- Your goal -
From the first line to the last, please write out the data exactly.

- Given material -
▬▬▬

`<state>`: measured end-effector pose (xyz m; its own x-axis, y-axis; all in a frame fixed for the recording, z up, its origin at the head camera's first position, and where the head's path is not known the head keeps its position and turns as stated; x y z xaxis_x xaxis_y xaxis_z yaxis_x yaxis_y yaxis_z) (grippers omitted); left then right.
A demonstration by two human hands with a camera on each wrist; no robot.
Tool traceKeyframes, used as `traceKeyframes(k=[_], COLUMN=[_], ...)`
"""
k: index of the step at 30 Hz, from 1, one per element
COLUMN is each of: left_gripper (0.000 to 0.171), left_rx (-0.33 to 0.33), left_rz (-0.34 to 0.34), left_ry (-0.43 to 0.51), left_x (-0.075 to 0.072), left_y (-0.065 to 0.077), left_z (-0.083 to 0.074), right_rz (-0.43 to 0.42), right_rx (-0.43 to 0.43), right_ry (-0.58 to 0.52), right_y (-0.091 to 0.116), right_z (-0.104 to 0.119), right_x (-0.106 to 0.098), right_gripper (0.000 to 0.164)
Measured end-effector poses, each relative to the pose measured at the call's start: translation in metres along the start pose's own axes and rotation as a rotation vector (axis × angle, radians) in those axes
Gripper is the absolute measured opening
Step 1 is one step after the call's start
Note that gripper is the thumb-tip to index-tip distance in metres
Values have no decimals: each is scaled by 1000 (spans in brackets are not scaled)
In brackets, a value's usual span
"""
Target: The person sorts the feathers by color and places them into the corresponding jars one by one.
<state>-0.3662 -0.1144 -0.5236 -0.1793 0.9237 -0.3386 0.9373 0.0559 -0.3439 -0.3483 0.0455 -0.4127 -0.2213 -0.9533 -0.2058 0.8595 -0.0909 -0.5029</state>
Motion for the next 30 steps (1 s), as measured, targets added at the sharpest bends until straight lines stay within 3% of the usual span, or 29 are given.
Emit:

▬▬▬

- Your solution -
`<state>`: measured end-effector pose (xyz m; its own x-axis, y-axis; all in a frame fixed for the recording, z up, its origin at the head camera's first position, and where the head's path is not known the head keeps its position and turns as stated; x y z xaxis_x xaxis_y xaxis_z yaxis_x yaxis_y yaxis_z) (grippers omitted); left then right.
A demonstration by two human hands with a camera on each wrist; no robot.
Tool traceKeyframes, used as `traceKeyframes(k=[_], COLUMN=[_], ...)`
"""
k: index of the step at 30 Hz, from 1, one per element
COLUMN is each of: left_gripper (0.000 to 0.171), left_rx (-0.33 to 0.33), left_rz (-0.34 to 0.34), left_ry (-0.43 to 0.51), left_x (-0.075 to 0.072), left_y (-0.065 to 0.077), left_z (-0.083 to 0.074), right_rz (-0.43 to 0.42), right_rx (-0.43 to 0.43), right_ry (-0.58 to 0.52), right_y (-0.091 to 0.116), right_z (-0.104 to 0.119), right_x (-0.106 to 0.098), right_gripper (0.000 to 0.164)
Measured end-effector poses, each relative to the pose measured at the call's start: translation in metres along the start pose's own axes and rotation as a rotation vector (axis × angle, radians) in those axes
Gripper is the absolute measured opening
Step 1 is one step after the call's start
Note that gripper is the thumb-tip to index-tip distance in metres
Values have no decimals: each is scaled by 1000 (spans in brackets are not scaled)
In brackets, a value's usual span
"""
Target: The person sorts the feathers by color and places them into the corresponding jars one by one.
<state>-0.3662 -0.1144 -0.5236 -0.1793 0.9237 -0.3386 0.9373 0.0559 -0.3439 -0.3483 0.0455 -0.4127 -0.2213 -0.9533 -0.2058 0.8595 -0.0909 -0.5029</state>
Motion for the next 30 steps (1 s), as measured, targets added at the sharpest bends until straight lines stay within 3% of the usual span, or 29 are given.
Emit:

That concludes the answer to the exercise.